* **Activity**:
In the listing beneath this line, copy exactly the lines starting with the one containing "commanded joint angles" and going on through the one containing "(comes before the".

Raw data: Begin

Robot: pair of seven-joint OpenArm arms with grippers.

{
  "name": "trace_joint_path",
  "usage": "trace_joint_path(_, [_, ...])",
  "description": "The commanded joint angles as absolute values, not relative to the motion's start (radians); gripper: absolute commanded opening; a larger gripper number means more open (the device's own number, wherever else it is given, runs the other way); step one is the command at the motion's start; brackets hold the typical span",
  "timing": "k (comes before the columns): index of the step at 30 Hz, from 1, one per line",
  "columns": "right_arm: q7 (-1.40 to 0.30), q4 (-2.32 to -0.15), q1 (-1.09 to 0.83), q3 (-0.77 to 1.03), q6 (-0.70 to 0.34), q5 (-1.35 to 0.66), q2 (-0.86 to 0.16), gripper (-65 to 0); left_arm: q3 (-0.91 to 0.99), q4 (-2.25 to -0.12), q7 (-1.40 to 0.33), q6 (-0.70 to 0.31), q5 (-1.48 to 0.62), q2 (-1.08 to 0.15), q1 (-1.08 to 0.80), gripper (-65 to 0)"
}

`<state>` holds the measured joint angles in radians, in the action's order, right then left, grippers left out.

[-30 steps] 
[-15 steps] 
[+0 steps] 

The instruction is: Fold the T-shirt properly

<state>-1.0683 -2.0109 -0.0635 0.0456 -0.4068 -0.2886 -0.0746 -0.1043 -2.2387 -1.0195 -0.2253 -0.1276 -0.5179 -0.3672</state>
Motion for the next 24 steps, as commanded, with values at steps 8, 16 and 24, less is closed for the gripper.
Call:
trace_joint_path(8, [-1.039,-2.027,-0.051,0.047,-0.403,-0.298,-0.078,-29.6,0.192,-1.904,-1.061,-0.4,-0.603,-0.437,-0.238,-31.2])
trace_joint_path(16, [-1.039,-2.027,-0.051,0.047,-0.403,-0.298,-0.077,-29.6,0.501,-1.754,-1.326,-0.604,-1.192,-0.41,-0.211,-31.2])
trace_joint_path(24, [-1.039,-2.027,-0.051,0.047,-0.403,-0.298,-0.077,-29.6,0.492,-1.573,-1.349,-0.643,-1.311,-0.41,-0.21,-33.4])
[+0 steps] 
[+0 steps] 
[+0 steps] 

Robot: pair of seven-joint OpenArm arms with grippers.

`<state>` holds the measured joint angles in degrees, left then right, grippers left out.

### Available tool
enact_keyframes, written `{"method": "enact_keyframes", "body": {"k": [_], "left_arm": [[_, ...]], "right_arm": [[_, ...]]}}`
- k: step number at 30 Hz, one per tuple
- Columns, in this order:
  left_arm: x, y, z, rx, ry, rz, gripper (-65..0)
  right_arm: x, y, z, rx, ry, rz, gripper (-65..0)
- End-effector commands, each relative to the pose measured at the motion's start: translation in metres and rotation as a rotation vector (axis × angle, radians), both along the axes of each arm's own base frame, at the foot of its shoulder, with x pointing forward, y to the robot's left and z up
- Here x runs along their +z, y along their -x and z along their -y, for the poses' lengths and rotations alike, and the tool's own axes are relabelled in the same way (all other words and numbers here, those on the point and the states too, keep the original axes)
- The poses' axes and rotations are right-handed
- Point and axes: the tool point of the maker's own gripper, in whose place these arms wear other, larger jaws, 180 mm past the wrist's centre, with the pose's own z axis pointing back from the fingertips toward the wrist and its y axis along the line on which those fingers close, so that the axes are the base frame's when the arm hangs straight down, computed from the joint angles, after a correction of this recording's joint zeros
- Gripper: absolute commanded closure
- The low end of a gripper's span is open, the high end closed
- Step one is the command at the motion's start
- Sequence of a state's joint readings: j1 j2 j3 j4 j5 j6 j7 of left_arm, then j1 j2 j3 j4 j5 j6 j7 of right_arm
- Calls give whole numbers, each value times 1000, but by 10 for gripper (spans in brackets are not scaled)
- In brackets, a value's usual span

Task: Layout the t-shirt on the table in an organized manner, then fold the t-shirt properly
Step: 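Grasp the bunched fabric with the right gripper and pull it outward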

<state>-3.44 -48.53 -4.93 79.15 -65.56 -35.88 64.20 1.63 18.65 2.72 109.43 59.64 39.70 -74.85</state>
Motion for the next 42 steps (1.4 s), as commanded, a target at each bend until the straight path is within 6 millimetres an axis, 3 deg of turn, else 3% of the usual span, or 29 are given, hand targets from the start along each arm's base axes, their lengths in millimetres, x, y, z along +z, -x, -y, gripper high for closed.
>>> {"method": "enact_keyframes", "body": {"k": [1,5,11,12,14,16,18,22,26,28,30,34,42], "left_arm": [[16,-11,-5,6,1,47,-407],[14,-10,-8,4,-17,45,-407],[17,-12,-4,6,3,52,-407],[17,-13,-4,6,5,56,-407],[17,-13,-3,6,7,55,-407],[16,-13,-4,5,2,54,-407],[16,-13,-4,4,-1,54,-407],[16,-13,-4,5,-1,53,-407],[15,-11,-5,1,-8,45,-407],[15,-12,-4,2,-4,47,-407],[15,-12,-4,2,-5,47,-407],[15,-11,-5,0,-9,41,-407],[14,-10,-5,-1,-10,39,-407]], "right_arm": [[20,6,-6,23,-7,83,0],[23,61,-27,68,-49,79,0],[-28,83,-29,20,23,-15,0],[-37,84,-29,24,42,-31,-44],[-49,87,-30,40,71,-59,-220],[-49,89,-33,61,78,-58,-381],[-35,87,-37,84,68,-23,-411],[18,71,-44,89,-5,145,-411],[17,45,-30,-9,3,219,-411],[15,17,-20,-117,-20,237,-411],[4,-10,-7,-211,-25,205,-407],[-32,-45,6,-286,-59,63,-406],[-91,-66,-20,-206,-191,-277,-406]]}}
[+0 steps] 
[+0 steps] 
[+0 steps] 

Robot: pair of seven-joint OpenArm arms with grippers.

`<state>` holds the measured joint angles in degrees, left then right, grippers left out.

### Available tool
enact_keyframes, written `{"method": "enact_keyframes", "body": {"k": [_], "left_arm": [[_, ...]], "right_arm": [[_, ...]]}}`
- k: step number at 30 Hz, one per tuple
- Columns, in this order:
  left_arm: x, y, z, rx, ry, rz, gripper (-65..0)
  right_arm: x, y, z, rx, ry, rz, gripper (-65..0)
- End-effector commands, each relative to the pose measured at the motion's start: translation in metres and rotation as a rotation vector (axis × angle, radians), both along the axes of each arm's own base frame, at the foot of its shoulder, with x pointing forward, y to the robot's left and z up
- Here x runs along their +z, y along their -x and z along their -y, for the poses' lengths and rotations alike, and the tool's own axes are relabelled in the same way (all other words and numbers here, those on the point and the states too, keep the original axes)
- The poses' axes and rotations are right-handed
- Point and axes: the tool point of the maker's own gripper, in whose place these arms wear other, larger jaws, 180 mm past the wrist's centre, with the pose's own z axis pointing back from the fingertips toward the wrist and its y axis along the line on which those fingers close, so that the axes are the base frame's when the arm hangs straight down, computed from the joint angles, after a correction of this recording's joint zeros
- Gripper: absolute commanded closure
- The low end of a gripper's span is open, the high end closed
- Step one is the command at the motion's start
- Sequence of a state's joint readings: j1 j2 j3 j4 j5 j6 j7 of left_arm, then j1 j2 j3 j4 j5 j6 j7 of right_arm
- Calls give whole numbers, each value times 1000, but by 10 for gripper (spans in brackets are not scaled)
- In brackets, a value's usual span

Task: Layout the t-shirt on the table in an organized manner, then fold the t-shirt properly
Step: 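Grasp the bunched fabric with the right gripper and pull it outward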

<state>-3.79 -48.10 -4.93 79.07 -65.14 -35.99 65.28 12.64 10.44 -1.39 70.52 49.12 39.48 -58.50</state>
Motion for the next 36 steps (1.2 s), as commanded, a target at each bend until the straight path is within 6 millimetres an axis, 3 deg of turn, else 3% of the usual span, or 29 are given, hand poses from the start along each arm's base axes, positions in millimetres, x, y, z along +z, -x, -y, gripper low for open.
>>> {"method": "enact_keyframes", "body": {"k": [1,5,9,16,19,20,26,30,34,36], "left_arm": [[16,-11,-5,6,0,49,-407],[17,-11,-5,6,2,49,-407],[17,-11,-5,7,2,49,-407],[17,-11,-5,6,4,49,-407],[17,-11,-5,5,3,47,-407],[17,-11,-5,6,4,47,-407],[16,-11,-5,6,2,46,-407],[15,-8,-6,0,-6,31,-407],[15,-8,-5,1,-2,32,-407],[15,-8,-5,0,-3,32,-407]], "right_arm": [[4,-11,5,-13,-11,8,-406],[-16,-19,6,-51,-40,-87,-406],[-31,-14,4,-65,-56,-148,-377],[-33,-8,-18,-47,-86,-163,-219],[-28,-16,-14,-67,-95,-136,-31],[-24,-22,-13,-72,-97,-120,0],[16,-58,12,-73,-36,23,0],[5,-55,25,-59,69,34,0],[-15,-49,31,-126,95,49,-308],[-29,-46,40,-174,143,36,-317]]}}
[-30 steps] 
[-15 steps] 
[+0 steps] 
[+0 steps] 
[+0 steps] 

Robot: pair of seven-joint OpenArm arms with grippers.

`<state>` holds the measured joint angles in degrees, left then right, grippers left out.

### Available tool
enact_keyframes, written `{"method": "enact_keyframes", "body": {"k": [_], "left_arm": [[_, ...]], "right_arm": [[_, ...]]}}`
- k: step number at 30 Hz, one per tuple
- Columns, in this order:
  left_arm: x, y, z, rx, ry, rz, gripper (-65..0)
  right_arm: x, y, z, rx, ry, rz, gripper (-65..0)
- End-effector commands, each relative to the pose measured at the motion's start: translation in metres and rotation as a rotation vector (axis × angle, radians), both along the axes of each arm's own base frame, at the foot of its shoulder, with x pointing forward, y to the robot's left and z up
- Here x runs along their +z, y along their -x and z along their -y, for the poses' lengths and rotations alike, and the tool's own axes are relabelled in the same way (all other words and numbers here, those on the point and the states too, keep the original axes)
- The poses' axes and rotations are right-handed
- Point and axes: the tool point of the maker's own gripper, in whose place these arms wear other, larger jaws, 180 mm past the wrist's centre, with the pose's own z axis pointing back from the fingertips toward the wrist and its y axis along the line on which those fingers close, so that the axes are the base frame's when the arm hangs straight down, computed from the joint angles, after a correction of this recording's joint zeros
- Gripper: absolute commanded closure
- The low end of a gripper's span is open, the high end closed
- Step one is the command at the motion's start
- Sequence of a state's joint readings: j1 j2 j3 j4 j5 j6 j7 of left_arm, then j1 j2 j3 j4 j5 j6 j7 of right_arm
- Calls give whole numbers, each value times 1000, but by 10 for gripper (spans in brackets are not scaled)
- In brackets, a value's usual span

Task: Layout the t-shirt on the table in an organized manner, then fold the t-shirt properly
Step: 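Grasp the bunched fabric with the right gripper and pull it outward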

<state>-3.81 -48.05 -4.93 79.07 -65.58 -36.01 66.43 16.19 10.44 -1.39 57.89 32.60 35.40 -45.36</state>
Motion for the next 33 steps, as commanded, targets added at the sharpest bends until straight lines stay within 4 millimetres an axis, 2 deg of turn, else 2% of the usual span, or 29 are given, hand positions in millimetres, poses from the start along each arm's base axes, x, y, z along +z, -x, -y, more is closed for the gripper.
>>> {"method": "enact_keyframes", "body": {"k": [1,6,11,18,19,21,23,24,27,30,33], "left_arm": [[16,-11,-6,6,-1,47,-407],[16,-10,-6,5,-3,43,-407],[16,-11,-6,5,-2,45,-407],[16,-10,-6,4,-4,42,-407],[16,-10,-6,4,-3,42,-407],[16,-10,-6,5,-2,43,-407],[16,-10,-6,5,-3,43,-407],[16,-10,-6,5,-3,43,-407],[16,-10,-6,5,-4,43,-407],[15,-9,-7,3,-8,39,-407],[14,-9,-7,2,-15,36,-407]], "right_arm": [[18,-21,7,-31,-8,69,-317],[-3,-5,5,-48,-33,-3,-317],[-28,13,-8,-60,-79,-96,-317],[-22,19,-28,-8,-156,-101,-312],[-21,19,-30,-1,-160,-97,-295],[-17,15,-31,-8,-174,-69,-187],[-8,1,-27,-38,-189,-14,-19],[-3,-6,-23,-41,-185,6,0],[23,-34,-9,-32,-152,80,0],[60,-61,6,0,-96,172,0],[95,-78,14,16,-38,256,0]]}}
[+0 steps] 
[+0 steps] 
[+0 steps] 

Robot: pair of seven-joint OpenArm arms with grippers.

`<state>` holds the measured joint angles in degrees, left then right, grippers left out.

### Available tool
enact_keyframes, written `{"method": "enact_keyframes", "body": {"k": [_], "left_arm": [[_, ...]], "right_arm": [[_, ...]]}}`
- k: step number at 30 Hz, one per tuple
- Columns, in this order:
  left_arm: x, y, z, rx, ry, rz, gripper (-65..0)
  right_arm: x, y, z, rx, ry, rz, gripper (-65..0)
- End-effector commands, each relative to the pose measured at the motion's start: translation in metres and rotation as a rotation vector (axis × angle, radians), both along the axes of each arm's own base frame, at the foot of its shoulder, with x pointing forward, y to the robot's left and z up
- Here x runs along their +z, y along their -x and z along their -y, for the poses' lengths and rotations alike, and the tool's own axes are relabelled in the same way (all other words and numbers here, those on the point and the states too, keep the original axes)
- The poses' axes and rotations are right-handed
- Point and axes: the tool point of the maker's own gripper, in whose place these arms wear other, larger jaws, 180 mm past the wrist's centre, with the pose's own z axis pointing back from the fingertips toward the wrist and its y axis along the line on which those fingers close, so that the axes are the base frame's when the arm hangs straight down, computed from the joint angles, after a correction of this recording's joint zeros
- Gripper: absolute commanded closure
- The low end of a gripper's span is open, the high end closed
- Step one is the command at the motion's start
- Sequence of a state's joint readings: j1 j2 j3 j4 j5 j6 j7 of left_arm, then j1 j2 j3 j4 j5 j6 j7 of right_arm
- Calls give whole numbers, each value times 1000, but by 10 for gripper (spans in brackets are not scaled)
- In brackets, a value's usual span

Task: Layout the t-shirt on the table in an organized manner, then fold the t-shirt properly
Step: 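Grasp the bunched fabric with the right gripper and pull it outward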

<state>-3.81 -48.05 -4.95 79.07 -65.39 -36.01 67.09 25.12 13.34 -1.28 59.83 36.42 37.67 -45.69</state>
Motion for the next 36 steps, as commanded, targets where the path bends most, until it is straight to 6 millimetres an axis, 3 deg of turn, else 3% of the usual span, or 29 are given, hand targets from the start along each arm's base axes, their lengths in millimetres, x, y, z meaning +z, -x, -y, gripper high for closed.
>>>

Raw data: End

* **Answer area**:
  "description": "The commanded joint angles as absolute values, not relative to the motion's start (radians); gripper: absolute commanded opening; a larger gripper number means more open (the device's own number, wherever else it is given, runs the other way); step one is the command at the motion's start; brackets hold the typical span",
  "timing": "k (comes before the columns): index of the step at 30 Hz, from 1, one per line",

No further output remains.